* [What to do] Will you quote precisely the lines that run from the top of the material below to the line containing "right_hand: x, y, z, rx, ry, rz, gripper", both ends included?

· · · ·

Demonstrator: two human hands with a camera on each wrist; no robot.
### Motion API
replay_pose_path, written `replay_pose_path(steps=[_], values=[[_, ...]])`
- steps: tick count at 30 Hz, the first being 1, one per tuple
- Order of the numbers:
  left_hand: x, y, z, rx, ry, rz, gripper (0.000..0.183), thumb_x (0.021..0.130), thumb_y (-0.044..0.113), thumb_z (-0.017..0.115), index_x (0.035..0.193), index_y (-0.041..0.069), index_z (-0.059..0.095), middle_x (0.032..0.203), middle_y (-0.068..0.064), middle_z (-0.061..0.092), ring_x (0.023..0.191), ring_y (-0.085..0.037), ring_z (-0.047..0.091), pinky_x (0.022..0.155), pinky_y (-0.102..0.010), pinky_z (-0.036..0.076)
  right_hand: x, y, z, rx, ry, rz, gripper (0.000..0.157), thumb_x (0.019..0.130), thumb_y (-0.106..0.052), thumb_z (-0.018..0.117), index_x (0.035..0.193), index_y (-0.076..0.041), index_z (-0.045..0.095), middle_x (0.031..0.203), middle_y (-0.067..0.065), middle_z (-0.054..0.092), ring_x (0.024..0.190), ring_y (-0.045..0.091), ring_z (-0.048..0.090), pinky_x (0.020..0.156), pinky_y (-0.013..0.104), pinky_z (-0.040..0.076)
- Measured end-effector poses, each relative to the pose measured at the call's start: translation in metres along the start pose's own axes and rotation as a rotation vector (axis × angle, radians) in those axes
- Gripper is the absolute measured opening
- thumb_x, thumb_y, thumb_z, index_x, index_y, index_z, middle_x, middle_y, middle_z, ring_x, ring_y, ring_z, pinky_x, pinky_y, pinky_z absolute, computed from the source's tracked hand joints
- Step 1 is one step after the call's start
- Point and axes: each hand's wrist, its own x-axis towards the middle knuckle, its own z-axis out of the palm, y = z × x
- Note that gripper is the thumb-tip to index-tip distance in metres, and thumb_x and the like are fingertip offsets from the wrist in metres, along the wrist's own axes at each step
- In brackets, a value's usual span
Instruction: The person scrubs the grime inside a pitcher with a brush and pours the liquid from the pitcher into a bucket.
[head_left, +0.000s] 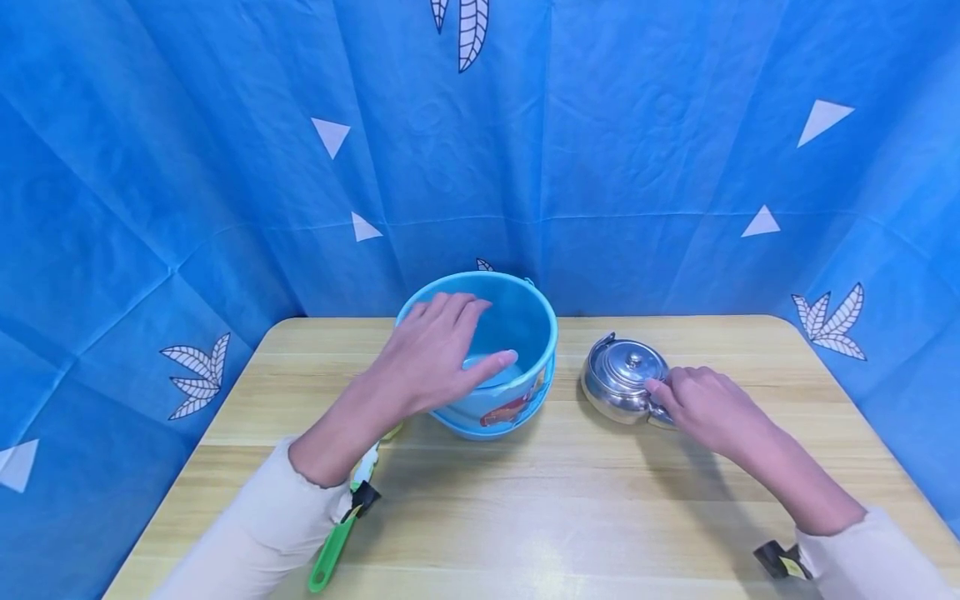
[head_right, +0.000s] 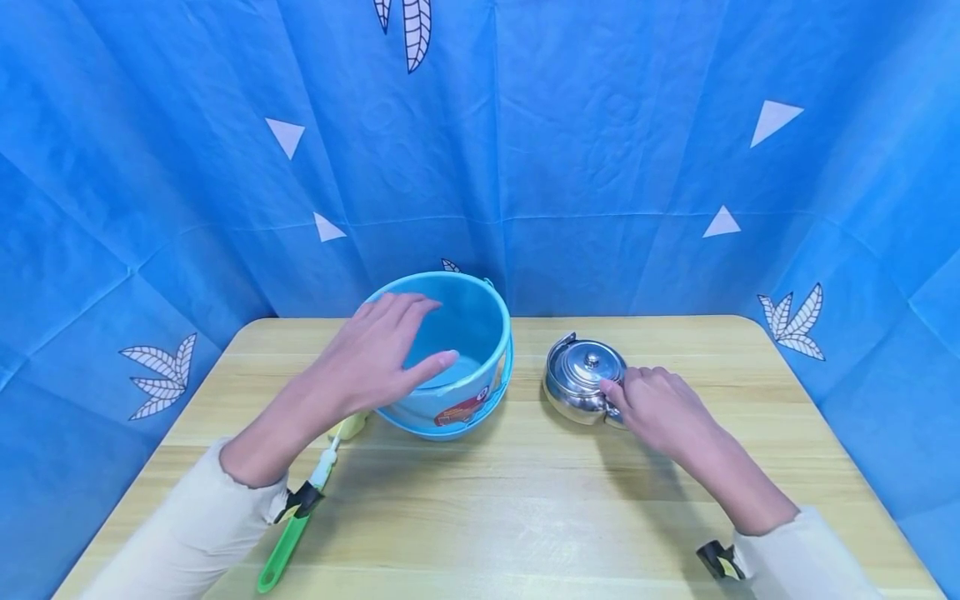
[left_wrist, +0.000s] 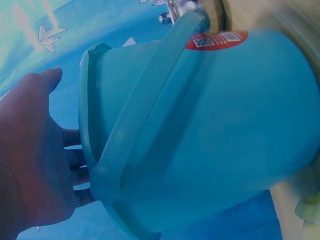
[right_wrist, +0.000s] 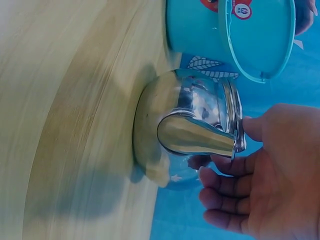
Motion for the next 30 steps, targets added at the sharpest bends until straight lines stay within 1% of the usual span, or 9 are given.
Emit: replay_pose_path(steps=[3,8,10,12,15,17,21,24,30], values=[[0.001,0.002,0.002,0.001,0.003,0.009,0.084,0.096,0.076,0.042,0.153,0.015,0.047,0.153,-0.006,0.053,0.142,-0.029,0.047,0.113,-0.055,0.046,0.001,-0.001,0.001,0.013,-0.011,0.013,0.046,0.111,-0.040,0.043,0.090,-0.003,0.063,0.072,0.003,0.055,0.072,0.022,0.054,0.065,0.040,0.047],[0.003,0.006,0.004,0.010,0.010,0.019,0.083,0.096,0.076,0.041,0.152,0.016,0.047,0.152,-0.006,0.054,0.139,-0.029,0.049,0.110,-0.053,0.048,0.001,-0.002,0.002,0.050,-0.040,0.045,0.053,0.111,-0.042,0.040,0.103,0.004,0.064,0.079,0.006,0.061,0.078,0.026,0.061,0.070,0.047,0.052],[0.004,0.009,0.005,0.011,0.012,0.024,0.082,0.096,0.076,0.042,0.152,0.016,0.048,0.152,-0.006,0.054,0.139,-0.029,0.049,0.110,-0.053,0.049,0.001,-0.003,0.003,0.058,-0.051,0.055,0.056,0.111,-0.043,0.038,0.108,0.007,0.064,0.083,0.009,0.064,0.082,0.030,0.064,0.073,0.050,0.053],[0.004,0.011,0.005,0.007,0.012,0.030,0.082,0.096,0.075,0.041,0.152,0.016,0.048,0.152,-0.006,0.054,0.139,-0.029,0.049,0.109,-0.053,0.049,0.002,-0.004,0.004,0.063,-0.061,0.062,0.058,0.112,-0.043,0.036,0.113,0.009,0.062,0.089,0.015,0.068,0.089,0.037,0.068,0.078,0.055,0.055],[0.005,0.014,0.006,0.006,0.011,0.039,0.081,0.097,0.075,0.040,0.152,0.016,0.047,0.153,-0.006,0.053,0.139,-0.028,0.048,0.109,-0.052,0.049,0.002,-0.005,0.005,0.062,-0.071,0.068,0.058,0.112,-0.042,0.033,0.115,0.010,0.060,0.095,0.020,0.069,0.096,0.045,0.068,0.082,0.059,0.055],[0.005,0.016,0.007,0.008,0.012,0.046,0.080,0.097,0.074,0.040,0.152,0.016,0.047,0.153,-0.005,0.053,0.139,-0.028,0.048,0.109,-0.052,0.049,0.002,-0.005,0.006,0.060,-0.073,0.069,0.058,0.112,-0.041,0.032,0.115,0.011,0.059,0.096,0.022,0.069,0.097,0.046,0.068,0.083,0.060,0.055],[0.006,0.021,0.008,0.023,0.018,0.057,0.079,0.098,0.073,0.041,0.152,0.016,0.048,0.153,-0.005,0.053,0.139,-0.027,0.049,0.109,-0.051,0.050,0.002,-0.007,0.006,0.052,-0.064,0.062,0.052,0.112,-0.037,0.032,0.108,0.008,0.058,0.085,0.015,0.065,0.084,0.036,0.067,0.076,0.055,0.055],[0.007,0.024,0.008,0.032,0.021,0.059,0.079,0.097,0.073,0.041,0.152,0.017,0.048,0.152,-0.004,0.054,0.139,-0.027,0.049,0.109,-0.050,0.050,0.003,-0.008,0.007,0.045,-0.052,0.057,0.047,0.112,-0.034,0.032,0.101,0.004,0.057,0.077,0.010,0.059,0.075,0.028,0.062,0.070,0.050,0.054],[0.008,0.030,0.009,0.036,0.023,0.069,0.077,0.098,0.073,0.041,0.151,0.017,0.048,0.151,-0.004,0.054,0.138,-0.025,0.049,0.109,-0.049,0.050,0.003,-0.008,0.010,0.041,-0.044,0.065,0.041,0.111,-0.032,0.031,0.095,-0.001,0.054,0.072,0.007,0.054,0.068,0.024,0.055,0.063,0.044,0.050]])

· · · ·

* [Written solution]
Demonstrator: two human hands with a camera on each wrist; no robot.
### Motion API
replay_pose_path, written `replay_pose_path(steps=[_], values=[[_, ...]])`
- steps: tick count at 30 Hz, the first being 1, one per tuple
- Order of the numbers:
  left_hand: x, y, z, rx, ry, rz, gripper (0.000..0.183), thumb_x (0.021..0.130), thumb_y (-0.044..0.113), thumb_z (-0.017..0.115), index_x (0.035..0.193), index_y (-0.041..0.069), index_z (-0.059..0.095), middle_x (0.032..0.203), middle_y (-0.068..0.064), middle_z (-0.061..0.092), ring_x (0.023..0.191), ring_y (-0.085..0.037), ring_z (-0.047..0.091), pinky_x (0.022..0.155), pinky_y (-0.102..0.010), pinky_z (-0.036..0.076)
  right_hand: x, y, z, rx, ry, rz, gripper (0.000..0.157), thumb_x (0.019..0.130), thumb_y (-0.106..0.052), thumb_z (-0.018..0.117), index_x (0.035..0.193), index_y (-0.076..0.041), index_z (-0.045..0.095), middle_x (0.031..0.203), middle_y (-0.067..0.065), middle_z (-0.054..0.092), ring_x (0.024..0.190), ring_y (-0.045..0.091), ring_z (-0.048..0.090), pinky_x (0.020..0.156), pinky_y (-0.013..0.104), pinky_z (-0.040..0.076)

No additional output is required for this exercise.